*Data below*.

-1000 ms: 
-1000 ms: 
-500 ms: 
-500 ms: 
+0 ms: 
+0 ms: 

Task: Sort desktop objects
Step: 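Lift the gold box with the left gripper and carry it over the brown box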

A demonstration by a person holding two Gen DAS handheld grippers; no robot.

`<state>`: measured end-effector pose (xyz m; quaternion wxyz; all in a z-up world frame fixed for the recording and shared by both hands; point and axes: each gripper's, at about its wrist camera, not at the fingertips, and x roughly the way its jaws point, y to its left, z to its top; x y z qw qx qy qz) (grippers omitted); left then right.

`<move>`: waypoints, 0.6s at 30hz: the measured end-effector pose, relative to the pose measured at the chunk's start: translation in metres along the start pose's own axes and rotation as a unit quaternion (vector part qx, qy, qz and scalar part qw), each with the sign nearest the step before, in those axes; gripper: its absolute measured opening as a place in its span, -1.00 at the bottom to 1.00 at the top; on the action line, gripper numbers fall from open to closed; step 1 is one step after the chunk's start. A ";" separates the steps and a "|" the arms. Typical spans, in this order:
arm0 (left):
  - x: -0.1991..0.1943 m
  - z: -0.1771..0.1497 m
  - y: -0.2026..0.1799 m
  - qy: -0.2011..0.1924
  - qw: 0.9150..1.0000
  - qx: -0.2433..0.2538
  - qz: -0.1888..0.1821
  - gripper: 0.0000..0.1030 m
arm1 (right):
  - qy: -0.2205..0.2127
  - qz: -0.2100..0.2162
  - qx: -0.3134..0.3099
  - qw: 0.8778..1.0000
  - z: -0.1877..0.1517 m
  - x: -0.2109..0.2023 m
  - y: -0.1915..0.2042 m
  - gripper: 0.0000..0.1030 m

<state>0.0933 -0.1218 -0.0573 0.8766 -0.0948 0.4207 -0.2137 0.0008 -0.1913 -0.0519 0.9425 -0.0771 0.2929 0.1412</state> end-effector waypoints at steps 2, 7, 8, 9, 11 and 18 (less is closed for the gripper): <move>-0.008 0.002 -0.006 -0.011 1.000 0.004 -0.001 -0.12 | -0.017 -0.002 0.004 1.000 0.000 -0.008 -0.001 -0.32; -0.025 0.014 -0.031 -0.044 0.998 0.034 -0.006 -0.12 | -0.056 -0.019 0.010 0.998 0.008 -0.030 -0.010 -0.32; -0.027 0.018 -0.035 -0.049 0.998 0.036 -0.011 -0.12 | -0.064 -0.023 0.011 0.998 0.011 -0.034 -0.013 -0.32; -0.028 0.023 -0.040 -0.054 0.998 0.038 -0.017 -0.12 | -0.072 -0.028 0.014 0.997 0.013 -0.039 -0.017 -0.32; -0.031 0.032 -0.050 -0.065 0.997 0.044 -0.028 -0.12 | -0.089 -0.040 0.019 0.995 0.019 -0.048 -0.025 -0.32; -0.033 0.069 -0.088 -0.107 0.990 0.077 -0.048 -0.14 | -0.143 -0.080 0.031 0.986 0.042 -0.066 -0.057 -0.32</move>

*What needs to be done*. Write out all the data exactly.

*Exercise output*.
-1000 ms: 
-1000 ms: 
-500 ms: 
-500 ms: 
+0 ms: 
+0 ms: 

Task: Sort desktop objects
Step: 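Lift the gold box with the left gripper and carry it over the brown box
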
A demonstration by a person holding two Gen DAS handheld grippers; no robot.

`<state>`: measured end-effector pose (xyz m; quaternion wxyz; all in a z-up world frame fixed for the recording and shared by both hands; point and axes: each gripper's, at about its wrist camera, not at the fingertips, and x roughly the way its jaws point, y to its left, z to its top; x y z qw qx qy qz) (grippers omitted); left then right.

`<move>`: waypoints, 0.6s at 30hz: the measured end-effector pose, relative to the pose measured at the chunk's start: translation in metres along the start pose's own axes and rotation as a unit quaternion (vector part qx, qy, qz and scalar part qw), each with the sign nearest the step before, in those axes; gripper: its absolute measured opening as a place in its span, -1.00 at the bottom to 1.00 at the top; on the action line, gripper numbers fall from open to closed; step 1 is one step after the chunk's start. A ";" separates the steps and a "|" the arms. Typical spans, in this order:
arm0 (left):
  - x: -0.1991..0.1943 m
  - z: -0.1771..0.1497 m
  - y: -0.2026..0.1799 m
  - qy: -0.2011..0.1924
  - qw: 0.9150..1.0000
  - qx: -0.2433..0.2538
  - qz: -0.1888..0.1821
  - gripper: 0.0000..0.1030 m
arm1 (right):
  - qy: -0.2205..0.2127
  - qz: -0.2100..0.2162
  - qx: -0.3134..0.3099
  - qw: 0.8778..1.0000
  - z: -0.1877..0.1517 m
  - x: -0.2109..0.2023 m
  - y: -0.1915..0.2042 m
  - gripper: 0.0000..0.1030 m

<state>0.0933 -0.1218 -0.0573 0.8766 -0.0948 0.4207 -0.2137 0.0008 -0.1913 -0.0519 0.9425 -0.0771 0.2929 0.1412</state> end-effector waypoints at steps 2, 7, 8, 9, 11 and 18 (less is closed for the gripper): <move>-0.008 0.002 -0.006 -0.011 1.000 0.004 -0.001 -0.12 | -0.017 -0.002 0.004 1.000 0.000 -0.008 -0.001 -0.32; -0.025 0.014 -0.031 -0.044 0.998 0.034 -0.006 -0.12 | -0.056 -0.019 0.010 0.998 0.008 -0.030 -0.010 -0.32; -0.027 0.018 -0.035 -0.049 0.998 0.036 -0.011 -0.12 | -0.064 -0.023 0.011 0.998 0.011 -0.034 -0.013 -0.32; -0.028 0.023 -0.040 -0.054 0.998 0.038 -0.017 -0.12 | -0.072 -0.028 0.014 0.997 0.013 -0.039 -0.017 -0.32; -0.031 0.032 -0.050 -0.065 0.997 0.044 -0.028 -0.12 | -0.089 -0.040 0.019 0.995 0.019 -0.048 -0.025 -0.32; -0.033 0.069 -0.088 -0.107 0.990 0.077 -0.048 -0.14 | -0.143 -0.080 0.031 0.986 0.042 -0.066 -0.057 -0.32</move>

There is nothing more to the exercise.